Action item ▸
Two lines below mark the span: the one containing "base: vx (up" and the one containing "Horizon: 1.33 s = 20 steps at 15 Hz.". Set down both, plus every line between, exactly as they stand, and nothing else.

────

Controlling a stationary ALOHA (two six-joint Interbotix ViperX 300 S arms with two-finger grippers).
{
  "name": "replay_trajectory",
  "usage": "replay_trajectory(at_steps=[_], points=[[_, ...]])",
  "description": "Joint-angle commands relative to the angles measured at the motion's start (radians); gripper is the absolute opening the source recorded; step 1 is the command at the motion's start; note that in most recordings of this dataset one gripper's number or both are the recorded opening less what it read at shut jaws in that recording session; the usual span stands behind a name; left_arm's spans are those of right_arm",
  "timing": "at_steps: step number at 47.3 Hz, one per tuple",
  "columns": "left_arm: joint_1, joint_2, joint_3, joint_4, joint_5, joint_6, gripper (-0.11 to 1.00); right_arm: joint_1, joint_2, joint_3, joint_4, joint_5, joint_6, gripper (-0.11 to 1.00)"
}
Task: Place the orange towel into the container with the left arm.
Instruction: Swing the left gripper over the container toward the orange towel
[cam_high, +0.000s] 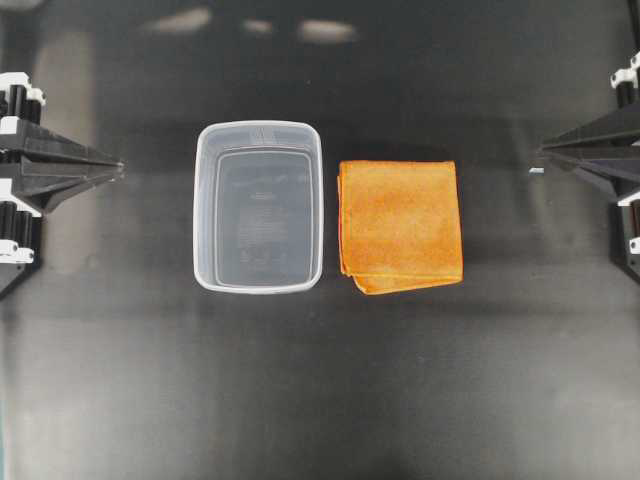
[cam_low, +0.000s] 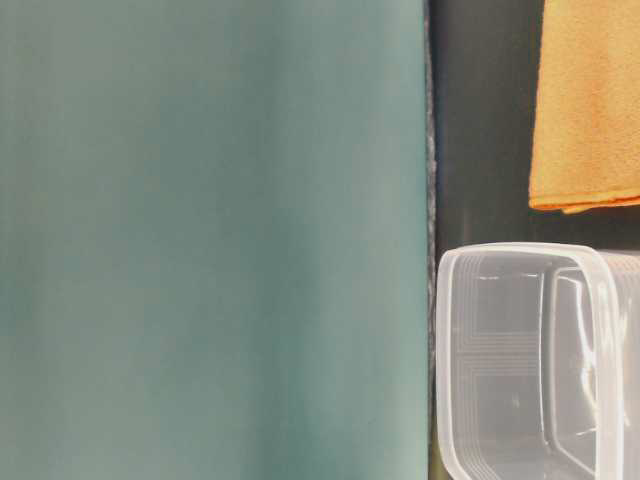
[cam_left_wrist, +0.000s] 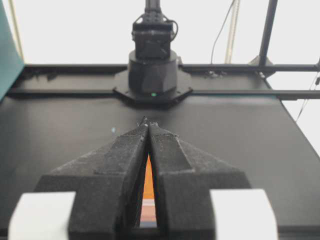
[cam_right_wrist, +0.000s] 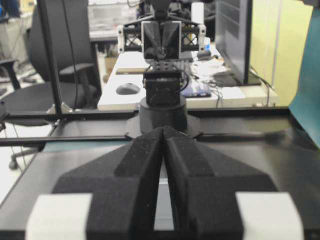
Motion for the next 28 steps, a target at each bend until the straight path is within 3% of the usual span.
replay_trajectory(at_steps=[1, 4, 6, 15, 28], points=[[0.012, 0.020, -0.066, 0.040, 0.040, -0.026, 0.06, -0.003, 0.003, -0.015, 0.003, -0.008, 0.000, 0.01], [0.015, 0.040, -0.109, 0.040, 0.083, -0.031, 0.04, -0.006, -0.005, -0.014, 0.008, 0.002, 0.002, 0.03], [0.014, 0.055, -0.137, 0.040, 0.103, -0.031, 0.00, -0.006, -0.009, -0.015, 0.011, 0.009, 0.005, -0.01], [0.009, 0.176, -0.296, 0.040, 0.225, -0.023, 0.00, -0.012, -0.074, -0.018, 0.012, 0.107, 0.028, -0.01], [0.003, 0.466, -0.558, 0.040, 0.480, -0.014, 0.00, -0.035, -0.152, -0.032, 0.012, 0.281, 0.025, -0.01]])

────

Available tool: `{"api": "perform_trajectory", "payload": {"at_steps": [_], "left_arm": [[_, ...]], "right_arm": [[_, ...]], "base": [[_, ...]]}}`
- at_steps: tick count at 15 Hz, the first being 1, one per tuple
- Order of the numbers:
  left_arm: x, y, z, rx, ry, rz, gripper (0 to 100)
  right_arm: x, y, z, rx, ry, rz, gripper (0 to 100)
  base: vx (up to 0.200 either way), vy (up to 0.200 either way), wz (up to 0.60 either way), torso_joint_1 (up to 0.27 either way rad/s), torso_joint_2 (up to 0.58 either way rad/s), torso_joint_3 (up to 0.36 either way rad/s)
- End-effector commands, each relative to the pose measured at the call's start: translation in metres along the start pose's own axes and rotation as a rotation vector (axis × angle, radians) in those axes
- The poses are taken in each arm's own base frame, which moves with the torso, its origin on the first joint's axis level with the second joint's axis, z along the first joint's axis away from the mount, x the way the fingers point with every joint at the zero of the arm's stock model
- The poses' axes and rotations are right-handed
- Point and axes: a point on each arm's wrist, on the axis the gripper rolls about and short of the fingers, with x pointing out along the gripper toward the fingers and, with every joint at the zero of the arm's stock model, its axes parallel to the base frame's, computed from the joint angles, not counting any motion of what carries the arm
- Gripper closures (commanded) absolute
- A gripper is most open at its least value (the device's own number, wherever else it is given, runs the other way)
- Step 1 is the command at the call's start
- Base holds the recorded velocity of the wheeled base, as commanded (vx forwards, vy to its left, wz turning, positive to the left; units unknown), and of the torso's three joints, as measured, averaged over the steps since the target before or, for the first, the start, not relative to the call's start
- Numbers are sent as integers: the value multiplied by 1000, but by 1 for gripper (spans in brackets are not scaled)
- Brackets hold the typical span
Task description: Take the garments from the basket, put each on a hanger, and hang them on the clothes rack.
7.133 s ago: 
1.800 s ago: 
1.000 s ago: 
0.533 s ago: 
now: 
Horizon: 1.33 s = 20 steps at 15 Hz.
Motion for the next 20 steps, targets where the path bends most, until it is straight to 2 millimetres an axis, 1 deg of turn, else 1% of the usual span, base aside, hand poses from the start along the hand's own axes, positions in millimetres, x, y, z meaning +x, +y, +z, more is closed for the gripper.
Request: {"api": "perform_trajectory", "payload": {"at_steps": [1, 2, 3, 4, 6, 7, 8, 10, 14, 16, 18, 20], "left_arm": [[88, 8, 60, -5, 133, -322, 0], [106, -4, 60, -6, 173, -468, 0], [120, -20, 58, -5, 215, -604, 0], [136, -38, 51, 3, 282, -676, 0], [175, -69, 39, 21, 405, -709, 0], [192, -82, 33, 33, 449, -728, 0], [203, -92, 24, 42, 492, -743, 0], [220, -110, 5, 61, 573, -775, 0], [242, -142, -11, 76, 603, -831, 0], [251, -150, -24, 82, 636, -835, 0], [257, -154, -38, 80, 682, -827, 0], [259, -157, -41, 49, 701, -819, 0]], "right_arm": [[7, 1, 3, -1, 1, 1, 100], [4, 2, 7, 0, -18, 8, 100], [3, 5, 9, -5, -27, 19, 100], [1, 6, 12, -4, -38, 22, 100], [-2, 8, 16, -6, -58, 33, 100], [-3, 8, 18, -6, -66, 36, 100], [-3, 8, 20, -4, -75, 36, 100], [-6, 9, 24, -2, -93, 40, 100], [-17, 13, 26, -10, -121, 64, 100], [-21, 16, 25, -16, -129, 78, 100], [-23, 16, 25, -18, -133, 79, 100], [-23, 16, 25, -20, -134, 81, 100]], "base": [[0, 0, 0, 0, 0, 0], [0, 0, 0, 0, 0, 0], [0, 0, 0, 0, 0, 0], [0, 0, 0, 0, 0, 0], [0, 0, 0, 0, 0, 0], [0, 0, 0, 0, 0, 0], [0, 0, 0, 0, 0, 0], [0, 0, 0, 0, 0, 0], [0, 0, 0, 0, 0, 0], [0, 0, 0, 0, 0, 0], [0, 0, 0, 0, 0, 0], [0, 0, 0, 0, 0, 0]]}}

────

Worked solution ▸
  base: vx (up to 0.200 either way), vy (up to 0.200 either way), wz (up to 0.60 either way), torso_joint_1 (up to 0.27 either way rad/s), torso_joint_2 (up to 0.58 either way rad/s), torso_joint_3 (up to 0.36 either way rad/s)
- End-effector commands, each relative to the pose measured at the call's start: translation in metres along the start pose's own axes and rotation as a rotation vector (axis × angle, radians) in those axes
- The poses are taken in each arm's own base frame, which moves with the torso, its origin on the first joint's axis level with the second joint's axis, z along the first joint's axis away from the mount, x the way the fingers point with every joint at the zero of the arm's stock model
- The poses' axes and rotations are right-handed
- Point and axes: a point on each arm's wrist, on the axis the gripper rolls about and short of the fingers, with x pointing out along the gripper toward the fingers and, with every joint at the zero of the arm's stock model, its axes parallel to the base frame's, computed from the joint angles, not counting any motion of what carries the arm
- Gripper closures (commanded) absolute
- A gripper is most open at its least value (the device's own number, wherever else it is given, runs the other way)
- Step 1 is the command at the call's start
- Base holds the recorded velocity of the wheeled base, as commanded (vx forwards, vy to its left, wz turning, positive to the left; units unknown), and of the torso's three joints, as measured, averaged over the steps since the target before or, for the first, the start, not relative to the call's start
- Numbers are sent as integers: the value multiplied by 1000, but by 1 for gripper (spans in brackets are not scaled)
- Brackets hold the typical span
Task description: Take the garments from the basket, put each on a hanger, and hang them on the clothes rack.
7.133 s ago: 
1.800 s ago: 
1.000 s ago: 
0.533 s ago: 
now: 
Horizon: 1.33 s = 20 steps at 15 Hz.

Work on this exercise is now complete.